Travel and proper upbringing quite often difficult in early 1900s

 

            When I was a child, we had colder winters in Ohio than we have today. We could count on deep snow from Thanksgiving on through April and May. There was always the musical sound of sleighbells. Daytonians who owned fine horses held races on First and Second streets with handsome turnouts and spanking fine teams.

            The streets were dirt roads at the time and as the snow melted and they were passably dry the scissors grinder with a bell on his cart came down the street. If we had had a “meaty” winter, there were knives to grind at our house. He pulled out a stool from under his cart, and settled to his task at our gate. We gave him scissors to grind, too, for our seamstress, Margaret, came every April for three weeks.

            She had breakfast with us, and after breakfast, we turned the dining room into a sewing room. My mother ran the sewing machine, a Wilcox and Gibbs, and Margaret did the cutting and fitting.

            We were a tea drinking family and Grandma knew how to tell fortunes in the tea leaves. Tea was served without straining. If a leaf stayed near the handle of the cup, it meant one thing; if it was on the bottom of the rim, it meant something else.

            Margaret was Irish and superstitious. She held her breath while her fortune was being told. It happened that the tea leaves foretold that she would get a letter from Ireland, and she really did! After that, she listened like a person in a trance. She believed.

            An Italian fruit vendor was the next visitor in our street. His pushcart was piled high with golden bananas. He didn’t have a bell but hawked his wares in a high falsetto: “Ah! Banan! Ten cent doz!

            But the organ grinder with his tiny marmoset was the most exciting of all. His little monkey was dressed in a red coat and blue trousers and wore a little hat trimmed with gold braid. He would climb up to a second story window if he saw the least chance of a penny and he tipped his hat every time he picked up a coin.

            There were no children of my own age in our neighborhood but I didn’t miss them for I had cousins to play with. On the top floor of their house was a ballroom with a maple floor waxed for dancing – and a piano. My two boy cousins taught me the waltz and two-step. Their sister, Bessie, was a young lady with a beaux when I was in the first grade at school.

            A year or two at a “finishing school” was a status symbol for young ladies of my generation. Florence, Italy, was the city most favored by the well-to-do parents of young ladies who needed “finishing” but a three-month tour of Europe’s principal cities, museums and cathedrals was the ne-plus ultra for proper launching upon the social seas.

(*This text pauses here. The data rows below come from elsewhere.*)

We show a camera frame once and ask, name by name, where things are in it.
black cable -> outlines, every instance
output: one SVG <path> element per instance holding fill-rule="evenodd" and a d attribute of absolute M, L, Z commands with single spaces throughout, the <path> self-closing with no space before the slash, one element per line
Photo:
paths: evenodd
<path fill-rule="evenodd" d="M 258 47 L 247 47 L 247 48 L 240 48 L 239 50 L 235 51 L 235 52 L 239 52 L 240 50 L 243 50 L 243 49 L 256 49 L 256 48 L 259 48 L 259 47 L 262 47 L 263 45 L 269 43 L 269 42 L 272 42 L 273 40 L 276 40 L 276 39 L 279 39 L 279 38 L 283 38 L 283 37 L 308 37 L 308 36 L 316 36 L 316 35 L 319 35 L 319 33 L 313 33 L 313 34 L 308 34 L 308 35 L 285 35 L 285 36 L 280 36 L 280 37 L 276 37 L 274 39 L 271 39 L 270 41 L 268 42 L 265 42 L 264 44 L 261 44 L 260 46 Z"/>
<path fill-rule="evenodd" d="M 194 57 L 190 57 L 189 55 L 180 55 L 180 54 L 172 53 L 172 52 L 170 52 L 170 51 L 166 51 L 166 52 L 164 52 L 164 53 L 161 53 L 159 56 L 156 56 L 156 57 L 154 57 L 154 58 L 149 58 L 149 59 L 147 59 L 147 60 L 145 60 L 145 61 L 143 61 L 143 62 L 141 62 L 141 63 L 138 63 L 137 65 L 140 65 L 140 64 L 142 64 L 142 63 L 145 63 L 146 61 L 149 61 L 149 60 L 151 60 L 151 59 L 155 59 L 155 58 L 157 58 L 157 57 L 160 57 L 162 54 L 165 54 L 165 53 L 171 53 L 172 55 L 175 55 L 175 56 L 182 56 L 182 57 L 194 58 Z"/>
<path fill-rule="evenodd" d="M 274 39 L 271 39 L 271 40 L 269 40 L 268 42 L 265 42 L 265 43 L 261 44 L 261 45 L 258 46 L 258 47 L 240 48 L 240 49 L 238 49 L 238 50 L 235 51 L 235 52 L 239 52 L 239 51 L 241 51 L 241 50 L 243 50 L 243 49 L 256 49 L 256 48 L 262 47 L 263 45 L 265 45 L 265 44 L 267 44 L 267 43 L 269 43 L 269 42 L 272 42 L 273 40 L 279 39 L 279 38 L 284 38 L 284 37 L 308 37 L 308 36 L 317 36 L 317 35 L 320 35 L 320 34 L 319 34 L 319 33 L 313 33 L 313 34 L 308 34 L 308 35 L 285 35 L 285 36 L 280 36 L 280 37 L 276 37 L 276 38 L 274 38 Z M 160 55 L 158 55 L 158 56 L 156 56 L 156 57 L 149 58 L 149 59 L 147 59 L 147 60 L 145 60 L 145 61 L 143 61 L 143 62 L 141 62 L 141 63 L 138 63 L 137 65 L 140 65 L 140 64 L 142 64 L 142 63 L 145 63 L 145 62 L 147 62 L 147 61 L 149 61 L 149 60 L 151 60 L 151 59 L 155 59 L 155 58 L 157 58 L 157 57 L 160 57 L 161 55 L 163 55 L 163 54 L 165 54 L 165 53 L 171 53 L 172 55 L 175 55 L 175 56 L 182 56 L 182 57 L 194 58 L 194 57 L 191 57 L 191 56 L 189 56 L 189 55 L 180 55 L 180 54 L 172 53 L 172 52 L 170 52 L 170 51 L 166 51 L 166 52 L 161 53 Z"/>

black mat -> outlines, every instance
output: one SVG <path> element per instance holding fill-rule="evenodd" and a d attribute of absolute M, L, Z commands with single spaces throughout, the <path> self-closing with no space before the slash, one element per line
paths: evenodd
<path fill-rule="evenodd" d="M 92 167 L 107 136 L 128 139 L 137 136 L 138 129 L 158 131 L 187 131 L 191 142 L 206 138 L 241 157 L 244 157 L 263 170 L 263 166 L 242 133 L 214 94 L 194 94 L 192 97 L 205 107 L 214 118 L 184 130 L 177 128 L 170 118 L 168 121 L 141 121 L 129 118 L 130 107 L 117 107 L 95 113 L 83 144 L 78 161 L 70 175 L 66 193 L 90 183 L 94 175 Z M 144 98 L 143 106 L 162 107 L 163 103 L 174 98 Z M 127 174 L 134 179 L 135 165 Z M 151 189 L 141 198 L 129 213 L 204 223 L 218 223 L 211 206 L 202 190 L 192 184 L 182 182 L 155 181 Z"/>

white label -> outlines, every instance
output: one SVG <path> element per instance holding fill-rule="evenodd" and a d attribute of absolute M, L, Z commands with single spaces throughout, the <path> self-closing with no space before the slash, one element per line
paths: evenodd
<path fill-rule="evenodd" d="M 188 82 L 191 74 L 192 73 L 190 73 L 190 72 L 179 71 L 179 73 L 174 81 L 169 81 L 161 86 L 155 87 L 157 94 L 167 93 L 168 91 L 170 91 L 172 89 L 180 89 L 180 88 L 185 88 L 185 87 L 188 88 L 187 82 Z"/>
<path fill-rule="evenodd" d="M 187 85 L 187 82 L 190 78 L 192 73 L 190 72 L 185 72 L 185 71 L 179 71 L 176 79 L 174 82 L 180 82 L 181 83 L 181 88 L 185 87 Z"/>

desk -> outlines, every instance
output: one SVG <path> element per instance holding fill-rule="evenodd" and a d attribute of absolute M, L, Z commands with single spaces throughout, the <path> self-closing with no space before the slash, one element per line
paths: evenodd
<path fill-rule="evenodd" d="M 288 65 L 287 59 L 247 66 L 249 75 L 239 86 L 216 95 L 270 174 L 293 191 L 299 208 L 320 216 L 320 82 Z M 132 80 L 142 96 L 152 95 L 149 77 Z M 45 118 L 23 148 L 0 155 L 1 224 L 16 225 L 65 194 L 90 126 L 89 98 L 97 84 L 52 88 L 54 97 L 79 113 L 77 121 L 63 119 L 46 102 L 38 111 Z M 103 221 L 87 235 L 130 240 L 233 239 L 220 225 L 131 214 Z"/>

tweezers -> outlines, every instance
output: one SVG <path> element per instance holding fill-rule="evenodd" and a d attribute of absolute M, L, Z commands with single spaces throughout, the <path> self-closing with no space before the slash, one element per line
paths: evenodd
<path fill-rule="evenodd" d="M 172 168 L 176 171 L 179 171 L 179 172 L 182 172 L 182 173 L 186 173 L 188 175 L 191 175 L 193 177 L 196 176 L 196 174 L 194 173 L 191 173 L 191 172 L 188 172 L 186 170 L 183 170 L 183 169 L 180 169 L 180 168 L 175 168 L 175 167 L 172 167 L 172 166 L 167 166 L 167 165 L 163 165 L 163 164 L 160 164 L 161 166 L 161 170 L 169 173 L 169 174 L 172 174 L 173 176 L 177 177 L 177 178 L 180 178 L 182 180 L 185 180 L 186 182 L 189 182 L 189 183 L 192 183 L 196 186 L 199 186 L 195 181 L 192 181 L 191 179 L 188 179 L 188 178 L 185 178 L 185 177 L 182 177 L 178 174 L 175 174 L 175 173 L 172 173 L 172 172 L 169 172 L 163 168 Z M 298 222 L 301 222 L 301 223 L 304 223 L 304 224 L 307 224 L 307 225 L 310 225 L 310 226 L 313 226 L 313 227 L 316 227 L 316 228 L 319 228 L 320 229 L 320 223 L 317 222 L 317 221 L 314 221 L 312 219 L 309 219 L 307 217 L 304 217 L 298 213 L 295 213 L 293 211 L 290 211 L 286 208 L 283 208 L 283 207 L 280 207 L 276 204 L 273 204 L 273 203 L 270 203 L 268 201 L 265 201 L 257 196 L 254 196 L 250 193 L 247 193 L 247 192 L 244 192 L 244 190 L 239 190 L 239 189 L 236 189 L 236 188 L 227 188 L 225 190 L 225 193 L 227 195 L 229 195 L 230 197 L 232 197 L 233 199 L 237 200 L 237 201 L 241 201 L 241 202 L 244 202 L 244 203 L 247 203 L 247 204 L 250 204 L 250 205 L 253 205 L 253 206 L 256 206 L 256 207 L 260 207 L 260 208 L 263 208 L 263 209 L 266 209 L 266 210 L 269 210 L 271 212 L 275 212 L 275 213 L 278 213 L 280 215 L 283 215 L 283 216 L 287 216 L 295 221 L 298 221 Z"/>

            Cousin Bessie was booked for the “grand tour” and all the cousins were very excited over it. Bessie’s schooling had touched very casually on European history and to make up for this lack she rushed off to the public library and brought home an armload of books including Green’s History of England in four large volumes. She allowed herself three weeks prior to sailing to bone up on the places she was to visit.

            I made a copy of her itinerary and looked up all the names of places in the World Atlas at my school. Bessie’s tour ended at a place called the Riviera. There was no such place on the map of Europe. I asked my oldest cousin John, “What is the Riviera?”

            After thinking a while he replied, “Oh, it’s a river in France.”

            I searched for a river of that name but in vain.

            Many years later, I set foot upon the Riviera when we made our first trip to Europe and landed at Marseilles.

            A voyage across the Atlantic ocean 60 years ago was an event, not the “once-over-lightly” that it is today. It was the giant stride I had longed to take all my life, the end toward which my education in music and languages had seemed to point.

            The winter of 1912 when I was in my early 20s was spent getting ready for this wonderful adventure.

            I began the study of German when I was eight years old with the fixed intention of traveling in Germany when I grew up. The idea that Germans in Germany might speak English never occurred to me.

            I was 15 years old when the private school I attended was discontinued and the professor who had taught French began teaching in his home. His home was only a few steps from our house through an alley that connected First and Second streets, called “Lover’s Lane.”  It was too wide for an aley and too narrow for a street but it was kept clean and uncluttered with garbage cans.

            I crossed over to his house on First Street and announced that I wanted to take Fench lessons.

            He inquired: “how many lessons a week do you want to take?”
            And I said: “Three, because we are going to Europe and I’m in a hurry to learn the language.”

            I didn’t ask how much he charged but when he told me $1.50 a lesson I had a feeling that my father would turn me down cold and I told the professor so.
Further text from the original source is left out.